Britain's NHS pays Nigerian and black doctors about £10,000 less than their white colleagues

NIGERIAN and other black doctors working for Britain's National health Service (NHS) are getting paid about £10,000 less than their white counterparts while nurses are earning almost £3,000 less than their Caucasian colleagues.

 

According to the findings of a shocking survey, based on the analysis of 750,000 staff salaries in the NHS in England, racial discrimination is a daily reality. Black female doctors earn £9,612 a year less and black male doctors £9,492 a year less than white ones, according to the research findings of NHS Digital, the service’s statistical arm.

 

Black female nurses and midwives earn £2,700 a year less and black male nurses and midwives £1,872 a year less.
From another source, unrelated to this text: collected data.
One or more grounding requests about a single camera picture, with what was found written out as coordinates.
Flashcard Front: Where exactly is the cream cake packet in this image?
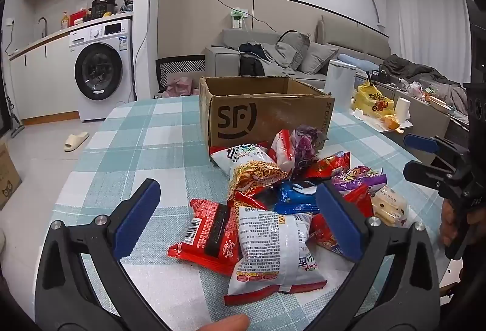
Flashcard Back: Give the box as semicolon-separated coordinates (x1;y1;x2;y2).
370;184;409;227

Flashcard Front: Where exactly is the black rice cooker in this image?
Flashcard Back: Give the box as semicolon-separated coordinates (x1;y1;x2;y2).
91;0;116;18

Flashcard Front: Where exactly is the printed brown cardboard box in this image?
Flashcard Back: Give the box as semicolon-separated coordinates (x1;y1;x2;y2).
0;141;22;210

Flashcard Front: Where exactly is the mop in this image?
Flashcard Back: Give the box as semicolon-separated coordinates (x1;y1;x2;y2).
4;95;25;138

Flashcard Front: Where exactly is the white paper cup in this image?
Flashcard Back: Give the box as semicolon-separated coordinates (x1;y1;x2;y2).
395;97;412;122

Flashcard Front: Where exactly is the person's right forearm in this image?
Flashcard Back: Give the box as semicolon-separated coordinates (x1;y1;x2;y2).
440;243;486;320

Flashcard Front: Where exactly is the light blue pillow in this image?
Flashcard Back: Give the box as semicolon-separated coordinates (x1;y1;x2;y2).
338;53;380;73

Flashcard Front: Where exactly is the purple candy bag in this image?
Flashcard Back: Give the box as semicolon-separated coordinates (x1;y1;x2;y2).
292;125;328;172

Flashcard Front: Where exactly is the person's right hand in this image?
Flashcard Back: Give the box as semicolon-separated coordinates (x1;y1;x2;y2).
440;198;486;246

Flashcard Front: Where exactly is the red black striped snack packet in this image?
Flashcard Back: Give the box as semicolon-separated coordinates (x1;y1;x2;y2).
167;199;240;276

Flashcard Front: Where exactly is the white red-edged snack packet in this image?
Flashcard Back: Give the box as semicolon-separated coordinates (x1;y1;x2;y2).
270;129;297;172

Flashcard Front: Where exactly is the beige slipper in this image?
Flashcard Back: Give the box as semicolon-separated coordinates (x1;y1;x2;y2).
64;131;90;152

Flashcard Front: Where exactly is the red cookie packet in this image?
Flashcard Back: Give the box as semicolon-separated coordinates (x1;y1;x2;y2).
304;151;351;180

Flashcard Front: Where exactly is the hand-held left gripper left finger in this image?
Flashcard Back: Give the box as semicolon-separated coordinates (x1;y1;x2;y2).
34;178;171;331

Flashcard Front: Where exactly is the grey sofa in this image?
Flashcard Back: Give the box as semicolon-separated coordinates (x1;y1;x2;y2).
205;16;393;88

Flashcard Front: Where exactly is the white noodle snack bag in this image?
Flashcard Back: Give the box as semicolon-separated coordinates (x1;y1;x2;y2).
224;207;328;307
210;144;289;202

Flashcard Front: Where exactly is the small purple snack packet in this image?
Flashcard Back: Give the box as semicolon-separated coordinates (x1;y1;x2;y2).
330;166;388;195

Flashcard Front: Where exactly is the black white patterned basket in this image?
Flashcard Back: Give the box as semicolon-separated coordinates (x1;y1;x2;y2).
156;55;206;90

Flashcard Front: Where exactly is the yellow plastic bag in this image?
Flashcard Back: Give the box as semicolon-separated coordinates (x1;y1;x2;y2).
353;82;397;119

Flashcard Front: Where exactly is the person's left hand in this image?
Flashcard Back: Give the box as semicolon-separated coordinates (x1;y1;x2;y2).
197;314;250;331

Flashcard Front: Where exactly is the white kitchen counter cabinet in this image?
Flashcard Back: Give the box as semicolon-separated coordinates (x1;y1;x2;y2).
8;35;81;126

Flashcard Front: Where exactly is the dark grey cushion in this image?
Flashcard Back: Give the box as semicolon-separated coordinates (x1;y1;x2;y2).
279;31;311;69

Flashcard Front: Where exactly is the pink cloth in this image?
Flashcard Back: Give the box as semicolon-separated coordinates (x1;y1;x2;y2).
163;76;200;96

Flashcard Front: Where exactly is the red box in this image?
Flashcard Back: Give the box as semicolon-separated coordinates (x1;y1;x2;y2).
69;10;92;27

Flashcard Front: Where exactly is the dark jacket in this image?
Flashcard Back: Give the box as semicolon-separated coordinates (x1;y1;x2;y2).
238;43;266;76

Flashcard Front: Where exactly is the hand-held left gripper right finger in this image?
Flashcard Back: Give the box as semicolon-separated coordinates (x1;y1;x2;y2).
307;181;443;331

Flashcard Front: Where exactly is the grey clothing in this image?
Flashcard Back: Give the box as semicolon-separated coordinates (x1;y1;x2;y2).
260;41;300;69

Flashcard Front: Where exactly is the dark blanket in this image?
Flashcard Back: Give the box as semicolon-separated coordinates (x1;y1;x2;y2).
380;54;467;111

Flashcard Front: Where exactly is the grey coffee table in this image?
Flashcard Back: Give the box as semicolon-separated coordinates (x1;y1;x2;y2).
374;82;469;164

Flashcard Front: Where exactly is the white washing machine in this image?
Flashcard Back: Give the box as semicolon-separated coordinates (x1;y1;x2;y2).
68;19;135;122

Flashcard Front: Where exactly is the blue cookie packet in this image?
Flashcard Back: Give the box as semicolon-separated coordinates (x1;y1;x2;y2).
273;181;323;215

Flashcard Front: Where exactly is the light grey cushion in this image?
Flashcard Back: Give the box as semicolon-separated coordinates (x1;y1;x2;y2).
299;42;339;75

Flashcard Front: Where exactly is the white curtain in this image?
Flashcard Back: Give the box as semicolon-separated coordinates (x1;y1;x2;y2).
387;0;471;50

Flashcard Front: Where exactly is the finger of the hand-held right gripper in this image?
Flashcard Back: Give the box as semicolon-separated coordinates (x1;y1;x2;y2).
402;160;458;199
403;133;467;176

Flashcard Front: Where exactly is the white cylindrical bin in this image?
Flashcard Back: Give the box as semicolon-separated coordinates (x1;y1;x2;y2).
326;59;358;107

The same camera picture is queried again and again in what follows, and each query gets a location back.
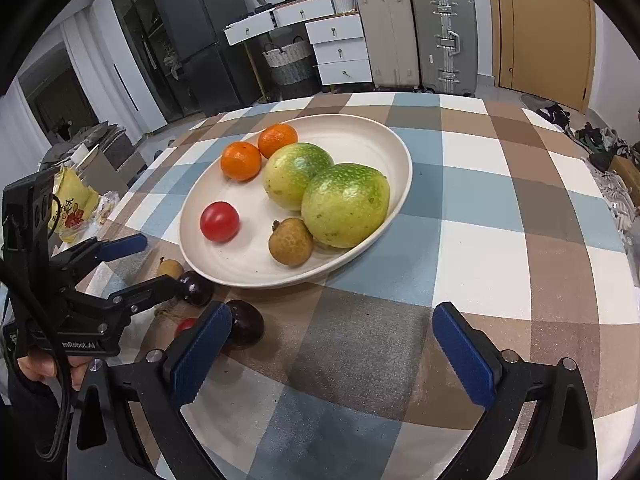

It was revealed that black men working in the NHS across all job types earn £5,796 less than white peers and £7,272 less than the average male pay, while the equivalent gaps for black women is much smaller but still visible at £1,980 and £2,172 respectively.

 

Dr Chaand Nagpaul, the chair of the British Medical Association, the doctors’ union, said: “Black and minority ethnic (BME) doctors make up more than a third of the medical workforce and play a vital role, day in day out, delivering care to patients across the country. Yet these figures confirm that they, alongside wider NHS staff, continue to face unacceptable barriers, penalties and discrimination in the health service.

 

“It cannot be right that in 21st-century Britain there are such wide gaps in pay between white and BME doctors when, irrespective of their background, they hold positions to deliver the same care to patients.”

 

In the survey, the 750,000 staff whom NHS Digital examined ranged from porters to neurosurgeons. It broke down the findings only for doctors, nurses/midwives and managers and not for each of the 300 or so job roles within the NHS.

 

Donna Kinnair, the Royal College of Nursing's (RCN) acting chief executive, said: “As a black woman who spent a career in NHS nursing, nobody feels stronger about this than me. For the first time these figures show the shocking scale of the challenge we face to ensure BME staff are represented at every level of our healthcare system.

 

“The enormous pay gaps highlighted here reflect the appalling lack of diversity at senior levels in the NHS. BME staff make up 25% of NHS workforce, yet this dwindles to just 7% of senior managers and this lack of diversity means the NHS leadership fails to reflect the population it serves.”

 

This is the second recent study to identify a substantial pay gap between white and minority ethnic doctors. According to the findings of Professor John Appleby, of the Nuffield Trust think-tank published in the British Medical Journal, white consultants are paid on average £4,664 a year more than those from any sort of BME background, not just of black origin.